If anything good came out of the COVID-19 pandemic for businesses, it’s remote connectivity. The pandemic found a large chunk of the country facing lockdowns and working from home virtually overnight.
This left IT departments scrambling to ensure that employees have the connectivity—including operational resilience, security and speed—that workers would need to perform their job away from the office.
Large organizations are now making Enterprise Mobility Management (EMM) a key objective and IT departments are prioritizing getting work mobility for their whole organization completed.
To best do this, your enterprise will want to take a look at your enterprise mobility processes and redefine them where needed. You’ll want to ensure that you provide your workers with the tools (including applications and other resources) they’ll need to link the company network with their location’s infrastructure. This needs to be done without compromising compliance requirements or data security.
The biggest challenges you’ll likely face include:
- Constant access to data
- Anywhere, anytime
- Setting it up so that various (sometimes vastly different) systems can talk to one another
- Providing a consistent UX that is intuitive
- Being able to reduce TCO to stay within a reasonable ROI
Two aspects that may keep you from achieving a seamless enterprise mobility are patch data access and poor system integration.
Patchy data access
On the user side of enterprise mobility, there are 2 basic concerns: connectivity and devices. Connectivity is an obvious concern; however, mobile carrier networks and broadband services are making it so that there are less areas that lack access to good internet.
As for devices, users won’t always have access to the newest and best devices available. Your business can get around this by providing your workers with devices to use.
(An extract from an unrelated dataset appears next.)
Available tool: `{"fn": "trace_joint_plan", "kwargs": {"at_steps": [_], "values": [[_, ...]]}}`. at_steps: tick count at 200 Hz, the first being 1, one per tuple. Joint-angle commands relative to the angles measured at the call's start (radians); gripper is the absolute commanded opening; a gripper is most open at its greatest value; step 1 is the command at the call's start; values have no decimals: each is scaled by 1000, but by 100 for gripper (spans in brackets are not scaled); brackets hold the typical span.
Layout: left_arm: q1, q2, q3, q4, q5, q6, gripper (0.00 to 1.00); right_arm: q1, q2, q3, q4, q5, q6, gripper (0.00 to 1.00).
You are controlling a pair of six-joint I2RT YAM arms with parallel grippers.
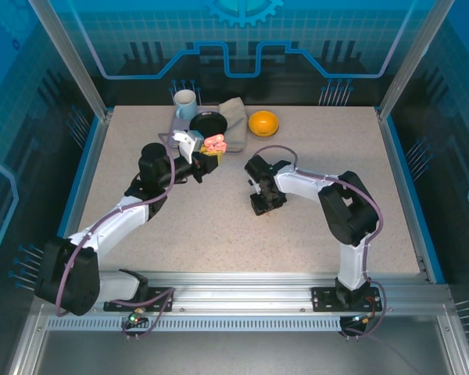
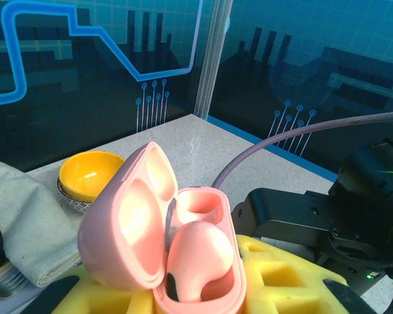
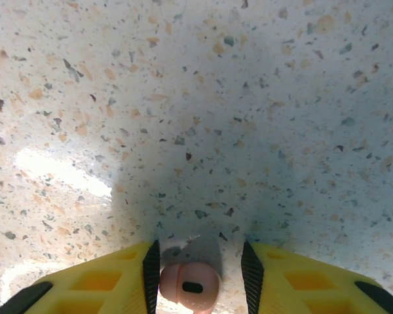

On the enterprise side, it’s a bit more complex. You will have to create an EMM solution for diverse systems and have them work together. This will allow you the ability to simplify device and app management as well as configuration and operation. It will also allow your business the ability to collaborate via the internet better.
Poor system integration
System integration is also a concern for EMM. Working with diverse systems means that at least your EMM solution will need to collaborate with identity and access management (IAM), mobile application management (MAM), mobile device management (MDM), mobile information management (MIM) and unified endpoint management (UEM) systems.
This doesn’t even take into consideration apps and frameworks that allow your business core to run properly.
Modern business enterprises have become even more complex and require many systems—including CRM, ERP, GIS and more work over a hybrid cloud environment. This environment needs the ability to be automated and interconnected so that it can run properly.
With so much going on—including endpoint devices, enterprise apps as well as keeping them all synchronized—all this can make for an IT headache. This is in large part to the requirement that employees have secure access to corporate systems.